Es klingt nach dem unglücklichen Ende einer Wurstpelle, und rein „phänomenologisch“ ist dies auch nicht so ganz verkehrt. Ein „Powiat“ entspricht in Polen grob einem deutschen Landkreis. Der „Powiat Policki“ ist ein Powiat im Nordwesten der polnischen Woiwodschaft Westpommern, der flächenmäßig der kleinste der Woiwodschaften ist (falls ein solcher Plural statthaft ist). Im Norden grenzt er an das Stettiner Haff, im Westen an den deutschen Landkreis Vorpommern-Greifswald, im Süden in Pargow an die Oder, im Osten an die Stadt Stettin, dann abermals an die Oder in Pölitz und an den polnischen Landschaftsschutzpark Unteres Odertal (Park Krajobrazowy Dolina Dolnej Odry).

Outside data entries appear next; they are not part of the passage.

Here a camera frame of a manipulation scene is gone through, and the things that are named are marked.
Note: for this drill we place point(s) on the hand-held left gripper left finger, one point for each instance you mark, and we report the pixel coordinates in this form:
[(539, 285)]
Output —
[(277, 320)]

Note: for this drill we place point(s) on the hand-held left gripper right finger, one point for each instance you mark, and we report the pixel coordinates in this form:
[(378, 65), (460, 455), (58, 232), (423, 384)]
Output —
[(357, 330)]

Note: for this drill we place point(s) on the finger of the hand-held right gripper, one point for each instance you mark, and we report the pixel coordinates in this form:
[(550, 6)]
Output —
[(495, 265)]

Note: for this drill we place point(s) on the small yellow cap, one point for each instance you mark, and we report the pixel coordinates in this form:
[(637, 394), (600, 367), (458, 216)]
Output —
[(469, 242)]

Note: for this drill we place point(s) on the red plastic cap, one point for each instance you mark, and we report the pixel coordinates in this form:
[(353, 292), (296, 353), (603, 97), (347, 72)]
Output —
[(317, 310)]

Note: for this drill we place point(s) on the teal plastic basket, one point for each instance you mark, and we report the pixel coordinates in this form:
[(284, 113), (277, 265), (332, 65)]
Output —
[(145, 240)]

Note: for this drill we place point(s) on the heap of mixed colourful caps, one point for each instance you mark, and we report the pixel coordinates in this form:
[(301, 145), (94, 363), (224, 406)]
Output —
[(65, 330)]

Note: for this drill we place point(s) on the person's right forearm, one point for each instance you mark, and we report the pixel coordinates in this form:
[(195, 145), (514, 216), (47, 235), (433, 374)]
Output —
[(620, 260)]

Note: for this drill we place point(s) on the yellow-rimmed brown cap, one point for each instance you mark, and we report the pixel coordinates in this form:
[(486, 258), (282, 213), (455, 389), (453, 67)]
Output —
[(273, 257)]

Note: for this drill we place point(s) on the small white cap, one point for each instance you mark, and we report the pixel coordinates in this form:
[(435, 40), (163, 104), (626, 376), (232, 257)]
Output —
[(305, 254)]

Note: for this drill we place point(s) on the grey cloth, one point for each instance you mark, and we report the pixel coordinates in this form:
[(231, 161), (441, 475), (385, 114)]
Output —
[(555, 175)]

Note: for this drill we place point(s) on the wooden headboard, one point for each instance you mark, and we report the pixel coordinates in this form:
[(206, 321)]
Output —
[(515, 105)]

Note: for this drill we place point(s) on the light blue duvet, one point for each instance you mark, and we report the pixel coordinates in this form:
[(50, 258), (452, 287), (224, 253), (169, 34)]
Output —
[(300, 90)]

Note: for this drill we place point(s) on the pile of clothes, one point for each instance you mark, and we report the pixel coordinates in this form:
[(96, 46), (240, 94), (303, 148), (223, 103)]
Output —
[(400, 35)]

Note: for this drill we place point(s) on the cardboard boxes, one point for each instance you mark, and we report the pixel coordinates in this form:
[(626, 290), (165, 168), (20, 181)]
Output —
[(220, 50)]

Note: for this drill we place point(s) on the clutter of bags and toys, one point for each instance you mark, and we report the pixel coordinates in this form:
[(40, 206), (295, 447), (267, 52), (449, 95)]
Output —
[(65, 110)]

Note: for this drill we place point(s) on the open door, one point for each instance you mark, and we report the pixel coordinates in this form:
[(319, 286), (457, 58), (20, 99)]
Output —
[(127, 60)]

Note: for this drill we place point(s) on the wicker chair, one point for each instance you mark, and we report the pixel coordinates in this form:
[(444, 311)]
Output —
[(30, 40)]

Der Powiat Policki befindet sich damit fast vollständig auf dem (heute) polnischen Gebiet des historischen Vorpommern. Im Sprachgebrauch der nach dem Zweiten Weltkrieg von dort vertriebenen deutschen Bevölkerung wird er deshalb auch als „Stettiner Zipfel“ bezeichnet. Post von dort aus der unter vielfältigen Beschränkungen leidenden frühen Nachkriegszeit hat in sehr vielen Fällen den Charakter von Provisorien – mit allen Sorten von Notmaßnahmen (Barfrankaturen, einer einfallsreichen Fülle an Nebenstempeln, handschriftlichen Vermerken) derer Postbedienstete sich bei solchen Gelegenheiten zu bedienen pflegen. Aus diesem „zipfeligen“ Stettiner Sondergebiet bietet die Auktion ein halbes Dutzend attraktiver, zeittypischer Lose mit teils mehreren Belegen. Dass der Gesamtschätzwert für diese Positionen kaum über 1000 Euro liegt, darf man getrost als freundliche Geste verstehen.

Saarität

Die erste Ganzsachenkarte (P 1I) aus dem Saargebiet ist durch den Aufdruck SAARGEBIET auf einer Urkarte 10  Pfg. Germania des Deutschen Reiches entstanden. Üblicherweise diente als Urkarte für diese Maßnahme die Ganzsache P 107. Allenfalls sehr wenige solcher Aufdrucke sind auch auf der älteren, aber sehr ähnlich aussehenden 10-Pfg.-Karte P 74 vorgenommen worden – zweifellos ein Versehen, das möglicherweise sogar einmalig war, denn wie das Fotoattest von Alfred Burger (nicht „Brugger“, wie es in der Losbeschreibung versehentlich heißt) feststellt, handelte es sich zum Prüfzeitpunkt (1982) um „die einzige mir bekannte Urkarte ‚DR Nr. P 74‘)“. Sollte diese Einschätzung auch heute noch Gültigkeit haben, dann hätten wir hier ein Unikat vor uns! Daran gemessen sind 800 Euro Ausruf „kleines Geld“.

Zu guter Letzt…

…verdient ein ausgemachtes Highlight der Postgeschichtssammlung von Herrn Meinert gesonderte Hervorhebung: eine rekommandierte Ortspostkarte von HAMBURG / HAMM-HORN, frankiert mit der Stadtpostmarke MiNr. 24 des Norddeutschen Postbezirks in äußerst seltener Mischfrankatur mit den Brustschild-Marken MiNrn. 1 und 19 – diese Karte wird erstmals auf einer Auktion angeboten. Ihre Seltenheit in der vorliegenden Form muss NDP-, Brustschild- und Hamburg-Sammlern nicht eigens erläutert werden. Dem Rest darf ich immerhin versichern, dass mir bisher keine Handvoll ähnlicher Stücke untergekommen ist.